Stolen Laptops, Lost Data, But No Sanctions For Spoliation
Posted by Gregg Mayer on Monday, February 25th, 2008
In a lawsuit in Texas, both sides claimed that the other side failed to preserve email that was relevant to the litigation. However, the judge in a Feb. 5, 2008 decision declined to order sanctions.
As brief background, Diabetes Center of America, Inc. (DCOA), a treatment center for persons with diabetes, is suing Healthpia America, Inc., a company that develops mobile healthcare devices, for breach of contract. As part of the litigation, both sides sought email.

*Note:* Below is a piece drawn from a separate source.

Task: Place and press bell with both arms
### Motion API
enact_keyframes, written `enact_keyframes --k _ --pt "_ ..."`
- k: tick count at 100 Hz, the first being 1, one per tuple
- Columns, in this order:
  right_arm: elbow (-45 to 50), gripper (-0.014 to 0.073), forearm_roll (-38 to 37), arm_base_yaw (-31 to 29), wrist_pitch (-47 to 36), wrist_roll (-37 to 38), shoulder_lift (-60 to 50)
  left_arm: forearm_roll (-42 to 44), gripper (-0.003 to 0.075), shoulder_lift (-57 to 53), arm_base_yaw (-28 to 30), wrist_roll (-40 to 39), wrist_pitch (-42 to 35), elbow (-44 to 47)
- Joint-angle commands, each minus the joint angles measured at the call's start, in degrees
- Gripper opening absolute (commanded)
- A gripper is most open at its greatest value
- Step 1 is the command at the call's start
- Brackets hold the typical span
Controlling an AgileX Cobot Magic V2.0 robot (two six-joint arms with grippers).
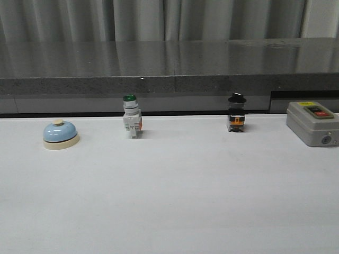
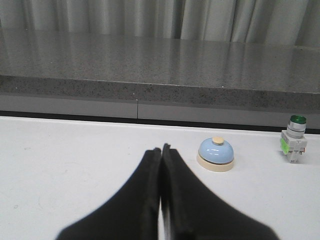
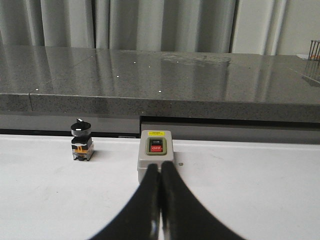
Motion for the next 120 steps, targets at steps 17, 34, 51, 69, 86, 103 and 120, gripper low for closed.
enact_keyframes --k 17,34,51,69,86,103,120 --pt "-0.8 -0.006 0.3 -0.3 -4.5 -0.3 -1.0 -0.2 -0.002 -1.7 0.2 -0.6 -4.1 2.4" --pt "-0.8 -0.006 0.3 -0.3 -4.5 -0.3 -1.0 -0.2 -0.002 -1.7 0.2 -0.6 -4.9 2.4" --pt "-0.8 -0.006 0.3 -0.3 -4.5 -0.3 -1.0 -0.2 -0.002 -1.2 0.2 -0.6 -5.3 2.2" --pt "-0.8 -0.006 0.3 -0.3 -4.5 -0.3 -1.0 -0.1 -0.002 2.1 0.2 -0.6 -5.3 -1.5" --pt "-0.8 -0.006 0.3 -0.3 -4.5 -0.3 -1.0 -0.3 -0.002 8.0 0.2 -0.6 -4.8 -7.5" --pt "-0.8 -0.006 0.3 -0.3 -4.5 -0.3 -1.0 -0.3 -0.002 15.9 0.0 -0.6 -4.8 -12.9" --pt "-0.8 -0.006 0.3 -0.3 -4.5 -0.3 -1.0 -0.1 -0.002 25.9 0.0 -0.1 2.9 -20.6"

First, DCOA alleged Healthpia should have backed-up email messages that were lost when two laptop computers were stolen. According to the court opinion, one laptop was stolen “from a friend’s car outside Kennedy Airport,” and the other laptop was stolen from an employee’s Healthpia office cubicle. Healthpia had a standard procedure of not backing up email from laptops. The court declined to order sanctions. The judge wrote:
Defendants may not have taken adequate steps to preserve emails through a back-up process, but Defendants followed the company’s standard procedures. If anything, there has been a showing of negligence derived from lax electronic document maintenance procedures.

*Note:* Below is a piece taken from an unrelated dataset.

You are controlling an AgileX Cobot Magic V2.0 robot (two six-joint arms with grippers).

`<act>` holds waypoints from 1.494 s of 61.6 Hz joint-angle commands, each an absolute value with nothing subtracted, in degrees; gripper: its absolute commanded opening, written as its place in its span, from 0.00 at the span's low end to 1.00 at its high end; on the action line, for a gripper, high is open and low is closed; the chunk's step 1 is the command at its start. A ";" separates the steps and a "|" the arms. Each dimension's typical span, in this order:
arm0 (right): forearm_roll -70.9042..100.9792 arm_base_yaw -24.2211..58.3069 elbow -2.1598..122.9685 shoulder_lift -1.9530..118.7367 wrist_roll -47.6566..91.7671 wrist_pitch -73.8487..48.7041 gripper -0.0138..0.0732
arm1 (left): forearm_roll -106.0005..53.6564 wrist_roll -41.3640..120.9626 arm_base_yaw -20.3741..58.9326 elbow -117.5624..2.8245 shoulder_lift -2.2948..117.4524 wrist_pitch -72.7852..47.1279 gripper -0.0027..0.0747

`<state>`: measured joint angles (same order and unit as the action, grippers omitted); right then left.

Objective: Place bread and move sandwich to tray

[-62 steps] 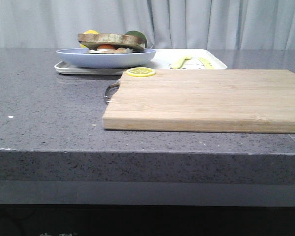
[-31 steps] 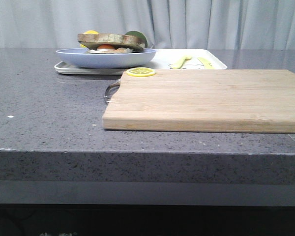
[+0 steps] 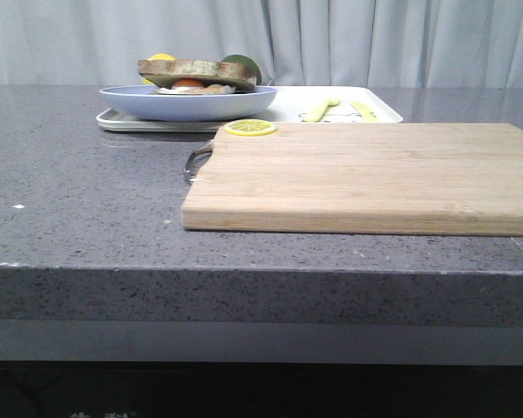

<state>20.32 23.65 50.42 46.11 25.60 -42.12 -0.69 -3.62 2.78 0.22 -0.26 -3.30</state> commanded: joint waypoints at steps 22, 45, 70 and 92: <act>21.47 22.52 50.91 44.06 25.80 -38.67 0.08 | -1.16 -3.60 2.75 0.40 -1.53 1.43 0.01; 21.69 4.51 28.99 22.84 25.86 -16.07 0.08 | -1.16 -3.60 2.75 0.40 -1.53 1.43 0.01; 23.87 0.49 7.13 4.69 25.86 -6.72 0.08 | -1.16 -3.60 2.75 0.40 -1.53 1.43 0.01; 25.01 0.30 -0.67 -1.60 25.86 -2.99 0.08 | -1.16 -3.60 2.75 0.40 -1.53 1.43 0.01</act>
<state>24.25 0.75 -0.80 -0.60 25.60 -8.18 -0.69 -3.54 2.78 0.22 -0.26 -3.30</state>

But any “negligence” was not enough to warrant sanctions. Consequently, the judge denied DCOA’s request that Healthpia be sanctioned.

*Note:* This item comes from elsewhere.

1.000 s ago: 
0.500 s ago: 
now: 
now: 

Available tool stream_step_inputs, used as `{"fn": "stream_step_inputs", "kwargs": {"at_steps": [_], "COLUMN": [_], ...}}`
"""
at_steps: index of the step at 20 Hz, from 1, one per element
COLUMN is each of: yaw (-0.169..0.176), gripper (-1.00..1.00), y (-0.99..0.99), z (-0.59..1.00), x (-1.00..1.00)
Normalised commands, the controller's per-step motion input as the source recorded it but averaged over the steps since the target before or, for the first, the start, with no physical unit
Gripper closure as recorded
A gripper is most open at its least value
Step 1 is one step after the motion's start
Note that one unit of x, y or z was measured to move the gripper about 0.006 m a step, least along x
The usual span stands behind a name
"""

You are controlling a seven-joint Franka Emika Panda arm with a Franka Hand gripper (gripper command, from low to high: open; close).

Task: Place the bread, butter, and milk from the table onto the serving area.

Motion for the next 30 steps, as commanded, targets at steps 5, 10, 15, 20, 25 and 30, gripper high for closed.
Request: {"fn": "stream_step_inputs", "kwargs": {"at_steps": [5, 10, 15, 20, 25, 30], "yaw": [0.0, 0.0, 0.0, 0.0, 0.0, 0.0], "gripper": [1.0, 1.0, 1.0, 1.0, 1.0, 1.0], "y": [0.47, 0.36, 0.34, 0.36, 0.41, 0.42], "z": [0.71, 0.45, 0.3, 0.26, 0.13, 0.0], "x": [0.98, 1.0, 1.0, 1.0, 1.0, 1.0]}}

Next, Healthpia argued DCOA failed to preserve email that was contrary to DCOA’s position in the litigation. Healthpia later obtained the relevant email from third parties, but Healthpia argued there may be more email that it had not received. DCOA acknowledged that a junior lawyer was assigned to search through the databases for the appropriate email messages to give to Healthpia. The junior associate used “inadequate” search terms, the judge wrote, but neither the junior associate nor DCOA’s senior lawyer acted in bad faith. The judge wrote:
(A)t most, Plaintiff’s counsel may have been lax in that inadequate direction and oversight was given to the associate to guide her search for relevant and responsive emails. There is no evidence that he or the associate acted in bad faith.
As a result, the judge declined to order sanctions.
As an aside, in regard to the stolen laptops from Healthpia, it is worth noting that this is not a Rule 37 (“safe harbor” provision) ruling from the judge, but the underlying premise for the rule is important here. As you may know, Rule 37 provides:
Absent exceptional circumstances, a court may not impose sanctions under these rules on a party for failing to provide electronically stored information lost as a result of the routine, good-faith operation of an electronic information system.
Here, stolen laptops do not equate losing data as part of a routine, good faith operation. However, the fact that Healthpia maintained a formal retention policy, and followed that policy, certainly was helpful – if not determinative – in precluding sanctions once those laptops were stolen and there was nowhere else to gather the email.